Amniocentesi

Durante la gravidanza, l'utero di una donna accoglie e protegge lo sviluppo del feto per circa 9 mesi. All'interno dell'utero, il feto si trova immerso in un liquido che viene prodotto nel secondo e terzo trimestre principalmente dalla minzione del feto.Questo liquido, chiamato liquido amniotico, permette al feto di galleggiare e di muoversi all'interno dell'utero. Inoltre, serve anche come cuscino per proteggere il feto da traumi, e aiuta a mantenere una temperatura costante all'interno dell'utero.Le donne in gravidanza con più di 35 anni o con una storia familiare di malattie ereditarie possono essere sottoposte a un esame chiamato amniocentesi. Con questo procedimento, si analizza il liquido amniotico per scoprire malattie infettive o genetiche, problemi di metabolismo e immaturità di sviluppo del polmone fetale.Durante l'esame, grazie agli ultrasuoni, si rileva innanzitutto la posizione del feto.
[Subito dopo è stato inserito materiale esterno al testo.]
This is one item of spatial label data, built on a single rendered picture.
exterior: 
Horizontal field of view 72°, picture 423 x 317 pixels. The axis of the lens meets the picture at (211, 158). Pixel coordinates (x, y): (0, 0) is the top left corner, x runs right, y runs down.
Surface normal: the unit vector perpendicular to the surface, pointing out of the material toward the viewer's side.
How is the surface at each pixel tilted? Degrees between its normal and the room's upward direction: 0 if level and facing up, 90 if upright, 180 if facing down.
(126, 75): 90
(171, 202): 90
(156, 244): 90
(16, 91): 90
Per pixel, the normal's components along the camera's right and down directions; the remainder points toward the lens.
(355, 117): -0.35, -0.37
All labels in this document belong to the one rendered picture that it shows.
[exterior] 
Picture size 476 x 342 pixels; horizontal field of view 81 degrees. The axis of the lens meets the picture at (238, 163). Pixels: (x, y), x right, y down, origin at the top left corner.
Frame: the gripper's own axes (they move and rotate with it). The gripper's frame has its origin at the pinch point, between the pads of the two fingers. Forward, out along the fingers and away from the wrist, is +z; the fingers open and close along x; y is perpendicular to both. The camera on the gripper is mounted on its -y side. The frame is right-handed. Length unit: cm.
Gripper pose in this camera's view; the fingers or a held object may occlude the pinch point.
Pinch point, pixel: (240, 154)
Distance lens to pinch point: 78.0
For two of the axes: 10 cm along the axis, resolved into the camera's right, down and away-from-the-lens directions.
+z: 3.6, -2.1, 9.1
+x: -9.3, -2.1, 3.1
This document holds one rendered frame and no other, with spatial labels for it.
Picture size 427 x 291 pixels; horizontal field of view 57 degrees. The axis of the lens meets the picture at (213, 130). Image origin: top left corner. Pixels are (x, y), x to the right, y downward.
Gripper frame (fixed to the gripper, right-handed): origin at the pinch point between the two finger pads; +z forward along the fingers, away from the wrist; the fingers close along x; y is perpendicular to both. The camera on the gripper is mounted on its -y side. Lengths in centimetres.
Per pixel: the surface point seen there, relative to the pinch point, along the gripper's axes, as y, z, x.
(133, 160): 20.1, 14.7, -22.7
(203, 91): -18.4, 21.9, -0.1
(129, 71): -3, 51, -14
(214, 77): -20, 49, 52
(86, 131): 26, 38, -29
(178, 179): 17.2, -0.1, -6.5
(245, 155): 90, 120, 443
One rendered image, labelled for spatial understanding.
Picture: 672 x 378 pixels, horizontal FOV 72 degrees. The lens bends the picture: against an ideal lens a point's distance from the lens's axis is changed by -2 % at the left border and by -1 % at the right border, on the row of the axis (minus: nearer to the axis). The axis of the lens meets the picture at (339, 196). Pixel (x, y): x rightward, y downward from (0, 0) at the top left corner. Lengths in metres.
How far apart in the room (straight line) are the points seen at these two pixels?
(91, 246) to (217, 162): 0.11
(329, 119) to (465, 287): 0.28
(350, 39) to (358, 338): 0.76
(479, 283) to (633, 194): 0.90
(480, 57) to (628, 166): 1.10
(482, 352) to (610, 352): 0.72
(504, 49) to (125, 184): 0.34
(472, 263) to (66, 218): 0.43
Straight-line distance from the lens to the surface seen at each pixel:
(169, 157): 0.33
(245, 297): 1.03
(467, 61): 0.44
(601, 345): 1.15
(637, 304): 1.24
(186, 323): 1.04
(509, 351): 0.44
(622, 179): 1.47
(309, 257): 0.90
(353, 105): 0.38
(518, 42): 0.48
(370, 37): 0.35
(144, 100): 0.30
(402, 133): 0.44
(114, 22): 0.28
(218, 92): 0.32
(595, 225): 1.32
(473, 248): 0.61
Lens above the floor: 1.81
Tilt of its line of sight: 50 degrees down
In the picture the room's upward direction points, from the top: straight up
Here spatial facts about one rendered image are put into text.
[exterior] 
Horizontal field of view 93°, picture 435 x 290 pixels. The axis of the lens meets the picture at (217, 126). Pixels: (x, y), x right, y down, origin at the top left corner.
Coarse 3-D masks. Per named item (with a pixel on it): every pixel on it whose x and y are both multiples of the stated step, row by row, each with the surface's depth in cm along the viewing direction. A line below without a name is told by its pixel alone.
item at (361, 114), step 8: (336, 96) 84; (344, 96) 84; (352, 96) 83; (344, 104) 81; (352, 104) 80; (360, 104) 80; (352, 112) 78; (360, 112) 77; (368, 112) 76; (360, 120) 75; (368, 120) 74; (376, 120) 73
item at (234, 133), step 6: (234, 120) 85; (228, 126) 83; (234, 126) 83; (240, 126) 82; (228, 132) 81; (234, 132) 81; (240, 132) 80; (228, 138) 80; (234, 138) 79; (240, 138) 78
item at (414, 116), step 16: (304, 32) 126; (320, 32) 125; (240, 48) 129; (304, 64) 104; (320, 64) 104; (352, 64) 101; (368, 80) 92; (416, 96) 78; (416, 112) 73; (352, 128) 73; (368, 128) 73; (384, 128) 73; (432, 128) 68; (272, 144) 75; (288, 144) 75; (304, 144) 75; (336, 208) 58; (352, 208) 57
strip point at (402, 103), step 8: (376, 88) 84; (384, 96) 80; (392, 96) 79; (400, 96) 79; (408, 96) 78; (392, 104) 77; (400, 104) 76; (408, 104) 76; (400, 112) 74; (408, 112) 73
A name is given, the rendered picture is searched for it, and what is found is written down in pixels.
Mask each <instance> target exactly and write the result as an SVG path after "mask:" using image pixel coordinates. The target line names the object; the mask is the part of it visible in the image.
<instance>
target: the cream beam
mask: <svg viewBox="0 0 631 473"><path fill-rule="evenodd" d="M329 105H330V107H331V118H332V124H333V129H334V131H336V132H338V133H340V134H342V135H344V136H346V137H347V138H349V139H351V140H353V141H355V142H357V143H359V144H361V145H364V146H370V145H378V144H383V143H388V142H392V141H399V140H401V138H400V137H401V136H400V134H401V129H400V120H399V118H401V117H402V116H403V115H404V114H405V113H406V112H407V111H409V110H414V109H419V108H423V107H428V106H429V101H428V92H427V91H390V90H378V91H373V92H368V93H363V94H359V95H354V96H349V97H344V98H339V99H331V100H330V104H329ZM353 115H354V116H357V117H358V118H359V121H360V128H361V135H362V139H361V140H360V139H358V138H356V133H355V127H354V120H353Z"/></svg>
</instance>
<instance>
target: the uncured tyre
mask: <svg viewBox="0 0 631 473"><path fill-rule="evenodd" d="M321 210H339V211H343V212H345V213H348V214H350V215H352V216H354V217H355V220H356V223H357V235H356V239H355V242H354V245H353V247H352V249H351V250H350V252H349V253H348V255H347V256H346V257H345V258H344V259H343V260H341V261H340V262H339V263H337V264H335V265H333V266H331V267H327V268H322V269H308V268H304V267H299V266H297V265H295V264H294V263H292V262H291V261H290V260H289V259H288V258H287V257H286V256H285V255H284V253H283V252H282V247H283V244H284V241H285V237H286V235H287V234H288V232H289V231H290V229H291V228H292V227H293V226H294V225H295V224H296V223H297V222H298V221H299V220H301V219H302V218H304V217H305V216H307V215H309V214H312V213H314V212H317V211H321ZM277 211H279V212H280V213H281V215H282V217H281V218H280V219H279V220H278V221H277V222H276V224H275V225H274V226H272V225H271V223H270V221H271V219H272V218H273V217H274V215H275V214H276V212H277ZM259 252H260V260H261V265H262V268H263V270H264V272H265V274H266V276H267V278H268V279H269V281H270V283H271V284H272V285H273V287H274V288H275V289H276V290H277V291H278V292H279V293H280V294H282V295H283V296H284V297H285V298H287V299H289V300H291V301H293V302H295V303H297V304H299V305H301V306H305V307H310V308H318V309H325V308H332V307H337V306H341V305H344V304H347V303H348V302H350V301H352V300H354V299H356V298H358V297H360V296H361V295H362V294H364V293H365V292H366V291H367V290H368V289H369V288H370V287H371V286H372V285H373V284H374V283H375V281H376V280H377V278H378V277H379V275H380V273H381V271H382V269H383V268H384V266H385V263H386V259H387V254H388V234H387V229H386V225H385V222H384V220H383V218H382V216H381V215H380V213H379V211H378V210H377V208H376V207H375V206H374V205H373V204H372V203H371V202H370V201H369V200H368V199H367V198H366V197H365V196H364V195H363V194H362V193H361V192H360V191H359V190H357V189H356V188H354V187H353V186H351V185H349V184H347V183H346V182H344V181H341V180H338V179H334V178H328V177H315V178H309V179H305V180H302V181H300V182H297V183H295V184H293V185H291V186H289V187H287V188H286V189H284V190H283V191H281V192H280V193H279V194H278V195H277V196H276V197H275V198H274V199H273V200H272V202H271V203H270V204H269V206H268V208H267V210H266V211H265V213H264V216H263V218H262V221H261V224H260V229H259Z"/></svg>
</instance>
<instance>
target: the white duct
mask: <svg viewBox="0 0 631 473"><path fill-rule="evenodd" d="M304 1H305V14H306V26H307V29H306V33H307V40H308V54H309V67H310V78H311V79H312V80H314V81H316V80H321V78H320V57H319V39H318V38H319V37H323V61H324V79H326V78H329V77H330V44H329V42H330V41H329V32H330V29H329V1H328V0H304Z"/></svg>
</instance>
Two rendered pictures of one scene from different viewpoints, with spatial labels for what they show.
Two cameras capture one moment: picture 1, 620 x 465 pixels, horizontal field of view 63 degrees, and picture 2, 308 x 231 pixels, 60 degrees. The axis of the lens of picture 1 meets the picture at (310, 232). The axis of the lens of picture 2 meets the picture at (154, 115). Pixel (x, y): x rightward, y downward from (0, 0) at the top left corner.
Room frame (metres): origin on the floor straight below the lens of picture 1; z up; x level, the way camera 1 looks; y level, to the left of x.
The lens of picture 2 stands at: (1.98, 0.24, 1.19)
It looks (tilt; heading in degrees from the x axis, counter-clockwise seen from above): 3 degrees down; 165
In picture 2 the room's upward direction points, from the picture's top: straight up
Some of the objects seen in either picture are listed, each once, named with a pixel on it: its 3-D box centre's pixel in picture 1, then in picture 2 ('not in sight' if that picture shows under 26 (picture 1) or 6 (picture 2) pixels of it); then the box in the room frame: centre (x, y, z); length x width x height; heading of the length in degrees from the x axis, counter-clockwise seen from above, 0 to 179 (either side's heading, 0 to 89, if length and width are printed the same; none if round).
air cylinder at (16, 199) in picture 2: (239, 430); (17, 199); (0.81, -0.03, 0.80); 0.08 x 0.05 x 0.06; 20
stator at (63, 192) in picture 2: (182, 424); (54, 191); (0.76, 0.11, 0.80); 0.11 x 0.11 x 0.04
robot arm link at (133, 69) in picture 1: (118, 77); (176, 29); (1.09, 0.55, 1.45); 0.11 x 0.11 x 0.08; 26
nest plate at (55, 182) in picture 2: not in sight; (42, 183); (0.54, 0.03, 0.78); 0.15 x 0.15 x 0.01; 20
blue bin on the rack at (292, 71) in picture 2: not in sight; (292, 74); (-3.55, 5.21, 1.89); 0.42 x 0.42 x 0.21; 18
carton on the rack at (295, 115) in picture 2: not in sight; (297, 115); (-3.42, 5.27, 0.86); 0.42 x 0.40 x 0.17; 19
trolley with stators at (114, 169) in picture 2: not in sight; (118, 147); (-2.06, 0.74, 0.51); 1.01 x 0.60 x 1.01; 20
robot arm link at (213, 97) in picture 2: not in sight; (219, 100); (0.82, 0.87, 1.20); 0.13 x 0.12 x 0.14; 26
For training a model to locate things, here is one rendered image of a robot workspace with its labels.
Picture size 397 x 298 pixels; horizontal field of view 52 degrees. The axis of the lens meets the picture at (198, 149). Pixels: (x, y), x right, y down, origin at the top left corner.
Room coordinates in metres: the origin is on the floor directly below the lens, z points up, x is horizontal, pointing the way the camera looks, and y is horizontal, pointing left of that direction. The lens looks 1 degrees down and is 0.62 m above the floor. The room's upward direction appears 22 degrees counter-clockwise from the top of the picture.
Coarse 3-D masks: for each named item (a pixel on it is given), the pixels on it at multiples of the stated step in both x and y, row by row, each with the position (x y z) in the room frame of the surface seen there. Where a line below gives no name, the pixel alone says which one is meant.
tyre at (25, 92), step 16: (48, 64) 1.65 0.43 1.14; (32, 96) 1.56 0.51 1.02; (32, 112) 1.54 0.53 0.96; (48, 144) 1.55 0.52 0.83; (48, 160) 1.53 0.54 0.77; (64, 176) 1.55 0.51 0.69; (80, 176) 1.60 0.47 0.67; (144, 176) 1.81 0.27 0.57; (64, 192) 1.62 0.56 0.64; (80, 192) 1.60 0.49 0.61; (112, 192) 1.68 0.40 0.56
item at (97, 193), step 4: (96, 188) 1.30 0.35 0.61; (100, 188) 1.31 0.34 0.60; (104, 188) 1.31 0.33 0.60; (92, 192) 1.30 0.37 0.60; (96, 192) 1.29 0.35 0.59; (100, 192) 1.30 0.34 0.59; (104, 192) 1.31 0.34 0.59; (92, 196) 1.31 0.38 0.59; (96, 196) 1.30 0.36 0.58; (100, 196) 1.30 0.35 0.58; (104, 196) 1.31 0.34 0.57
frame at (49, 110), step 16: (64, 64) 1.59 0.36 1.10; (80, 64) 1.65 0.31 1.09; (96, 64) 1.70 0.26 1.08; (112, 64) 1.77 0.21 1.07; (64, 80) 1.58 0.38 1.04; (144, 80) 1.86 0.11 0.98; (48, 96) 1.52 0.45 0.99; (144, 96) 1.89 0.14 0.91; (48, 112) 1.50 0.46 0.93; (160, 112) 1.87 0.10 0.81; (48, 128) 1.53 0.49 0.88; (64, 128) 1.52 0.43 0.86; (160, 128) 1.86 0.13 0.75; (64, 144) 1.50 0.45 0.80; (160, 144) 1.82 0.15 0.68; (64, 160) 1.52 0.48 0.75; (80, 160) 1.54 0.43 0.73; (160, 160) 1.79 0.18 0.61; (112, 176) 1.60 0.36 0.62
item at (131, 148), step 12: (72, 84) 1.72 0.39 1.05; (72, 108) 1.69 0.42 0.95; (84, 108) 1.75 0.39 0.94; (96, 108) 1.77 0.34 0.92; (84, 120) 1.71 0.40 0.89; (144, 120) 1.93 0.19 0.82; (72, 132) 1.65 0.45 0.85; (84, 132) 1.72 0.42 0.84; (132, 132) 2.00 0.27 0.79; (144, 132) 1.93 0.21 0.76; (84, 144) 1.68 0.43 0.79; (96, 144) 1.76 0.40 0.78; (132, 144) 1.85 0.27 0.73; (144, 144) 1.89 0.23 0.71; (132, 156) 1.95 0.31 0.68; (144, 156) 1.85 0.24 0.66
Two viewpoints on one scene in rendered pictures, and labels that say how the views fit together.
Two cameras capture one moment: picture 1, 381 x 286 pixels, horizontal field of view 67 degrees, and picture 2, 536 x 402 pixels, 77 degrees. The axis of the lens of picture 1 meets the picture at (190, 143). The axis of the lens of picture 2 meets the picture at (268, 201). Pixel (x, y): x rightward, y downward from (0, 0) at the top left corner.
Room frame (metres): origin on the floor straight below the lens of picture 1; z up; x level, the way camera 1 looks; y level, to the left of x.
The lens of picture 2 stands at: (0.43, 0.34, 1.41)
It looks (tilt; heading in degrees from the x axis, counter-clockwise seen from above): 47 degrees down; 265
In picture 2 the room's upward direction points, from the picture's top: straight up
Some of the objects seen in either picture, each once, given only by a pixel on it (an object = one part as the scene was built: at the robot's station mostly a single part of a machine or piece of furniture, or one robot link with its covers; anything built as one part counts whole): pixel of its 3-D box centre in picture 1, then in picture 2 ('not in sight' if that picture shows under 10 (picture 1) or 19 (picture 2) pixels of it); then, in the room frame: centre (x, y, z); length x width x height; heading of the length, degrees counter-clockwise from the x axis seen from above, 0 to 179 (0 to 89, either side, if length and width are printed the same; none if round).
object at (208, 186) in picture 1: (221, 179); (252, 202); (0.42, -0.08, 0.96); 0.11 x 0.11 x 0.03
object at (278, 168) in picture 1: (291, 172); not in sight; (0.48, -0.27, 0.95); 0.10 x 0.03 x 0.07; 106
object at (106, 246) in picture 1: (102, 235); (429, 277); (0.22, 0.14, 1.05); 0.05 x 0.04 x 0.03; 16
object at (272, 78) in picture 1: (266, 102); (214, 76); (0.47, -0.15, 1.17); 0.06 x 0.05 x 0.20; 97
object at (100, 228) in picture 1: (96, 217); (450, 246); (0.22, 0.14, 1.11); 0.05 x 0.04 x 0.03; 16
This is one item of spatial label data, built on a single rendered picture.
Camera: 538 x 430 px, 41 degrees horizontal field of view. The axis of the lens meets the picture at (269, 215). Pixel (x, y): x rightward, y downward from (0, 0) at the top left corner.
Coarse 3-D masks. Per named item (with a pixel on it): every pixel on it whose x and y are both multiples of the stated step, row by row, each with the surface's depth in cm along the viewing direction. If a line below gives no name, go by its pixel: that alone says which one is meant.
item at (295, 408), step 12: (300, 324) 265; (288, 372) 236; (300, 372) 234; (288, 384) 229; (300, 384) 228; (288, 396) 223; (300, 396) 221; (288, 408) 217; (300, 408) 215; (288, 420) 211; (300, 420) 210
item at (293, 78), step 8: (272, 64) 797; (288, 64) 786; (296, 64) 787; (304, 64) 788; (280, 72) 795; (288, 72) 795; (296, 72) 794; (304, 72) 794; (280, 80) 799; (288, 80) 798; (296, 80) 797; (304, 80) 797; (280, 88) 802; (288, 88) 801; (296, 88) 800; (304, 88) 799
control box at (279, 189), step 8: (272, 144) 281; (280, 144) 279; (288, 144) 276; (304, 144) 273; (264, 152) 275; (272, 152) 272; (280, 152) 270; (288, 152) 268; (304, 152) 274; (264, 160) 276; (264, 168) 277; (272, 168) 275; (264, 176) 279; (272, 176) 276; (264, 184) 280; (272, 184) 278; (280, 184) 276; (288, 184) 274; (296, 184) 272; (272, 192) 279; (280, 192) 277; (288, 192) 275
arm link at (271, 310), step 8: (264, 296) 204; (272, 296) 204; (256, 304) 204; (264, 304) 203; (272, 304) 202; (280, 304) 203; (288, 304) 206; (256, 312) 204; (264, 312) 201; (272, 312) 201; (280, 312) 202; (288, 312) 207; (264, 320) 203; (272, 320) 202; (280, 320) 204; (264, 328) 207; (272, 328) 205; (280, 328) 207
Poi, nell'addome della madre, viene inserito un sottile e lungo ago, fino a raggiungere l'utero, e vengono prelevati circa 30 millilitri di liquido amniotico. Infine, il feto viene monitorato con gli ultrasuoni per un breve periodo di tempo, mentre il liquido amniotico prelevato sarà ricostituito naturalmente entro 3-4 ore.